Since Trump was trying to make the change from Businessman to Politician archetype, the story of his presidency was a Humour story from the very beginning. Rather than deny that fact, Trump embraced it. He came out and said one outrageous thing after another and generally refused to behave in a way that is appropriate for a modern Politician archetype. Thus, Trump embraced the Humour story reading. He owned the fact that he was playing the Fool.

Where the story takes a funny twist is that everybody else was happy to characterise Trump as a Fool too. Why wouldn’t they? Trump was auditioning for what is supposed to be the most powerful role in the world – the US President. There’s no way a Fool should be able to get that role. If the story was a Comedy, Trump would have to lose. But the story was a Humour story and the whole point of the Humour story is that the hero will win even though they are not supposed to.

Trump’s opponents then became the villains in a Humour story. They were supposed to win. They had all of the experience, institutional connections and archetypal resonance on their side and they were up against a guy who didn’t even pretend to play the game as it should be played. They were supposed to win, but they didn’t. That’s how Humour stories work.

Remember, again, that a common trope in the Humour story is that the villains are just as dumb as the hero and it’s their bumbling which allows the hero to win. It’s this trope that got me thinking about Trump again in recent weeks because the fallout from the recent presidential debate is evidence that the arc of the story is yet again turning back to Humor. Trump’s opponents are yet again blundering in ways that help Trump to win.

The way Trump won the presidency the first time around was by making sure that every single bit of attention was focused on himself. His outrageous behaviour ensured that the media had to cover him pretty much every day of the week. In addition, he used social media, Twitter in particular, to great effect. He continued to use these tactics during his presidency.

It took his opponents about five years to figure out his secret and to change their tactics to try and shut him up. With defeat in 2020, Trump was no longer going to be president anymore and he could easily be cut off from official channels. But there was still the problem of social media. They solved that by having him kicked off all the social media platforms. The powers-that-be seemed to have won the day and wrestled back control of the narrative from the man who had stolen it from them.

That didn’t stop Trump from remaining popular and becoming the Republican candidate again this time around.
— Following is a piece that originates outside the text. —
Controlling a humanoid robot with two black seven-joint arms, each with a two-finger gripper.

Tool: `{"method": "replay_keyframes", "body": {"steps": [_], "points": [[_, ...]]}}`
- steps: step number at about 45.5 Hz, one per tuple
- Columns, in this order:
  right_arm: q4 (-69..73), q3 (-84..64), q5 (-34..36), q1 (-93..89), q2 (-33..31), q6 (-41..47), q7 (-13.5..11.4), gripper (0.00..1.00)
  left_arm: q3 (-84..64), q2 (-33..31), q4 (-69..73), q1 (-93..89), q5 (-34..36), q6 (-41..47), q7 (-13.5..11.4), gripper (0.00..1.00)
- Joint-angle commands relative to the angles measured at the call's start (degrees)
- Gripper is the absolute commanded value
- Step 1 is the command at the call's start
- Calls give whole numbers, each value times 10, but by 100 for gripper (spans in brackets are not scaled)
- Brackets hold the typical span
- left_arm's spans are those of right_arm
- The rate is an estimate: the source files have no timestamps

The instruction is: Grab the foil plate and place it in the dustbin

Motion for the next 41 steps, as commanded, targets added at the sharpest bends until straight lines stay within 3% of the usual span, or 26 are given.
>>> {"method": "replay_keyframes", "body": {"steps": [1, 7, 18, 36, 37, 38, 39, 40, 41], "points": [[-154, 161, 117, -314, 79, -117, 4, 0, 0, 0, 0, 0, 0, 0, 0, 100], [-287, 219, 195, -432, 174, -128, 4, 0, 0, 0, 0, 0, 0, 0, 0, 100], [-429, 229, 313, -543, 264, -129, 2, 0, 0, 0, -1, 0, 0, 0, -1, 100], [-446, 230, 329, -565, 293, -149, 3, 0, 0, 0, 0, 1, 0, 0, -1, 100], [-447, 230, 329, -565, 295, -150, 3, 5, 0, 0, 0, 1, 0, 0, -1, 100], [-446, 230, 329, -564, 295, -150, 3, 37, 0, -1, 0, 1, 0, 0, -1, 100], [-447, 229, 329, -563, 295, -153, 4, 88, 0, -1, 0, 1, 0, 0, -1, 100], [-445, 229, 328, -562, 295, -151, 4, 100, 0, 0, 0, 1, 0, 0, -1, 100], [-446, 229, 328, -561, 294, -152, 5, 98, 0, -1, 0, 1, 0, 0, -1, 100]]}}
Note that Trump won the Republican candidacy by not even showing up to the debates. That was already a sign of a big shift. Trump was now winning without needing to draw all the attention to himself as he had done the first time around.

When you win without even showing up

Fast forward to the recent presidential debate against Biden. Everything in the debate had been rigged against Trump, including the ability for the moderators to mute his microphone thus ensuring he couldn’t do his usual trick of hijacking the narrative. So blatant was the rigging that a number of pro-Trump commentators were saying Trump was a fool (there’s that word again) to accept the conditions. He should have refused to attend, they said. That makes logical sense, but remember that a Humour story does not need to make logical or rational sense. In fact, it works better if it doesn’t make logical sense.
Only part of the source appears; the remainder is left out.